WHAT IS EXPECTED:
Start at the line with "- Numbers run" in the records below, stop at the line with "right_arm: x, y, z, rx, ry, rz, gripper", and return every line in that span exactly, the two end lines included.

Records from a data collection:
##########
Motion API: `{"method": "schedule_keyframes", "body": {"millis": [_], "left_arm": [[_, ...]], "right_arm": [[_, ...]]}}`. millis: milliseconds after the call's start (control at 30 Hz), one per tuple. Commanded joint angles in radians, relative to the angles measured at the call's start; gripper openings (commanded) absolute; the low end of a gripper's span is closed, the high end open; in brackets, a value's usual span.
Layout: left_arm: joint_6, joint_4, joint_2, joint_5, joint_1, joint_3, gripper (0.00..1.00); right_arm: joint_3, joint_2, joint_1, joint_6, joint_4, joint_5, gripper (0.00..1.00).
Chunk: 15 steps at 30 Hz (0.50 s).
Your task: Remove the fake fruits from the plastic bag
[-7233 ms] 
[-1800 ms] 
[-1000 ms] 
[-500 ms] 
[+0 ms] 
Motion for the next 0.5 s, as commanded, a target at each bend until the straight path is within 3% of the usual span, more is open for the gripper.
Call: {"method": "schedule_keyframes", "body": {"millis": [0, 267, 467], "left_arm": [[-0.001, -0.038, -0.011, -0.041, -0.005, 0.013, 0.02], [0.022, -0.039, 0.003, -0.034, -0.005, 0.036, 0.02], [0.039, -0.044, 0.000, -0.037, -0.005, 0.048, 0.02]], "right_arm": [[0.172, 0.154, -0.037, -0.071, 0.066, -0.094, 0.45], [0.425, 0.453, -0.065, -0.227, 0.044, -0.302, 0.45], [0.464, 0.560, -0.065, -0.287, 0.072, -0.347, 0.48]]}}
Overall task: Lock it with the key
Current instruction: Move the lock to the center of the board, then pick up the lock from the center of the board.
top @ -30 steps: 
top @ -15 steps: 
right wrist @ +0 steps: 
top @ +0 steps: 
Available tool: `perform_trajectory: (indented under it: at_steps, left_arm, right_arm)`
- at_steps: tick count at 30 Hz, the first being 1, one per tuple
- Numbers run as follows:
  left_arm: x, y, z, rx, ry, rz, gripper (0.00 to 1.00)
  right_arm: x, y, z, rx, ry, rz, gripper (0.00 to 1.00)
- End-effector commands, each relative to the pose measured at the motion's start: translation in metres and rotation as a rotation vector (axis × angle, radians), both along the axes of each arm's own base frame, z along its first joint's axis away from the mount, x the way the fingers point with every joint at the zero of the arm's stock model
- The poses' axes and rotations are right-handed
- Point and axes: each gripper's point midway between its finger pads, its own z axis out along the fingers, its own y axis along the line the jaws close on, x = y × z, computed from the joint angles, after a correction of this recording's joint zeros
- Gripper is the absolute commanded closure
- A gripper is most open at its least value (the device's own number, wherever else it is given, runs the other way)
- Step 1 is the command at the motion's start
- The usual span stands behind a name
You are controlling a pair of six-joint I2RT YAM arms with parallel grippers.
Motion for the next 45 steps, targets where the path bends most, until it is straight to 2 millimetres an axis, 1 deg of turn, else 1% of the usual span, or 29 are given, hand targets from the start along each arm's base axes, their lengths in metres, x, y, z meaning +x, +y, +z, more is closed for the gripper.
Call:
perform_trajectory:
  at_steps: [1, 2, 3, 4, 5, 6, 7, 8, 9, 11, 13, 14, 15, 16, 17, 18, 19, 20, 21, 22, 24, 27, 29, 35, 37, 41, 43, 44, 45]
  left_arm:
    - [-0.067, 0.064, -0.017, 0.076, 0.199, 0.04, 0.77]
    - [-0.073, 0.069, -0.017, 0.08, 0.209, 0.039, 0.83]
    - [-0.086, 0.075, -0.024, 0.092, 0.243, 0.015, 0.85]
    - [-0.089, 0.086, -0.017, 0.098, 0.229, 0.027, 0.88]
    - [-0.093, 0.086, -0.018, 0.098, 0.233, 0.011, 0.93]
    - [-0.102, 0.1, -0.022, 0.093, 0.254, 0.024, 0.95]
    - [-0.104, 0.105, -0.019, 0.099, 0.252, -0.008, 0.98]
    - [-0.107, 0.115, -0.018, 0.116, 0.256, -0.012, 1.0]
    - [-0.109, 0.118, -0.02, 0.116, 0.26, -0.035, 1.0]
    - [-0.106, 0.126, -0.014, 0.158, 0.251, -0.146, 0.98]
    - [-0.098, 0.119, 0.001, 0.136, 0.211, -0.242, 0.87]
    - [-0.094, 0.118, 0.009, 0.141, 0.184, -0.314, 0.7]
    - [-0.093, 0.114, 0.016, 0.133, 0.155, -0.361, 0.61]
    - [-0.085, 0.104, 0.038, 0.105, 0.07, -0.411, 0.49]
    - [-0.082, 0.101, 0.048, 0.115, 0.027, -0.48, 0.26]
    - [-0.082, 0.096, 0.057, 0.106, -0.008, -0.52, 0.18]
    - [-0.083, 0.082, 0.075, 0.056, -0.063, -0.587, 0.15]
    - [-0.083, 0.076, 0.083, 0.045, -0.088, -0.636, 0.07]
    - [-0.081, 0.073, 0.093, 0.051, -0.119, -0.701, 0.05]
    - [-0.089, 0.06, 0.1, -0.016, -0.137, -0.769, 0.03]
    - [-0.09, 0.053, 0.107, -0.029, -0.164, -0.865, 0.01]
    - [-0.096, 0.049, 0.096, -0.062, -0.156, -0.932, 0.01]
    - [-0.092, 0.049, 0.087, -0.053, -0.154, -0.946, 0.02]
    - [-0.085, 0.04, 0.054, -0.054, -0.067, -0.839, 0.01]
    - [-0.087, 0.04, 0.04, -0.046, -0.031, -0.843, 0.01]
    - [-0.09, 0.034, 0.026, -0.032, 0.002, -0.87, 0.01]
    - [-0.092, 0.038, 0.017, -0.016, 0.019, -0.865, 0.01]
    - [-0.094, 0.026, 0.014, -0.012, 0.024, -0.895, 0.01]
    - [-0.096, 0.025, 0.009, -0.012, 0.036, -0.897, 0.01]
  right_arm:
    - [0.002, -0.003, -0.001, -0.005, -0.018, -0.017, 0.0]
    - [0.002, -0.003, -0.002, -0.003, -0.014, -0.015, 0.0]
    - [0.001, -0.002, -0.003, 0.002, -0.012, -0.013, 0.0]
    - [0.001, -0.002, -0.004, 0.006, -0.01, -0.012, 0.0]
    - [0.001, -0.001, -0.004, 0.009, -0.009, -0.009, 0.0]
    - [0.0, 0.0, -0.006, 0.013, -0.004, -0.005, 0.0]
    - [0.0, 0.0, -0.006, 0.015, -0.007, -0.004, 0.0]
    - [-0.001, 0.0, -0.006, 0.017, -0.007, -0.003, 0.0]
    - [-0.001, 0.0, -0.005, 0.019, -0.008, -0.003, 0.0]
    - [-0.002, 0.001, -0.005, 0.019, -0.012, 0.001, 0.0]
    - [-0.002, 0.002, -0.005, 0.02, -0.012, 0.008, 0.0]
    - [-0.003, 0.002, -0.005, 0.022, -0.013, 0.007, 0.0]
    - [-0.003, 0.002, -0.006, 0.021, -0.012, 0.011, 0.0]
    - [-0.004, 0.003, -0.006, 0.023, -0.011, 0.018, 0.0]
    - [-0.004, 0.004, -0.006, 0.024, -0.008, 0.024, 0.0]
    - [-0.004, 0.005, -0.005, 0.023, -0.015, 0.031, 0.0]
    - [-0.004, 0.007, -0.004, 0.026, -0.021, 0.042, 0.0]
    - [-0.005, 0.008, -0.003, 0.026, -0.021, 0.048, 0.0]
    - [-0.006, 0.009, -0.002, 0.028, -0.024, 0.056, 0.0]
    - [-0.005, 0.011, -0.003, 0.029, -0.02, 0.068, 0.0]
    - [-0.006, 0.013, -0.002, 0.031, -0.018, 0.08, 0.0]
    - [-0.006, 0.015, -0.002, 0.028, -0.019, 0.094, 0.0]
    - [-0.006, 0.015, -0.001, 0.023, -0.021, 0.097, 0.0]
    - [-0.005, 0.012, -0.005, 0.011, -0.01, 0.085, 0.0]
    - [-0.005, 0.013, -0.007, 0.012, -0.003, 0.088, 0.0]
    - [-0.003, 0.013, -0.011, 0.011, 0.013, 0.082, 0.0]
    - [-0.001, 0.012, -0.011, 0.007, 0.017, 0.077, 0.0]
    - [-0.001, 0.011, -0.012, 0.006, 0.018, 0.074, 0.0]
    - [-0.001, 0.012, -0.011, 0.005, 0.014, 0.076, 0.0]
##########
EXERCISE OUTPUT:
- Numbers run as follows:
  left_arm: x, y, z, rx, ry, rz, gripper (0.00 to 1.00)
  right_arm: x, y, z, rx, ry, rz, gripper (0.00 to 1.00)

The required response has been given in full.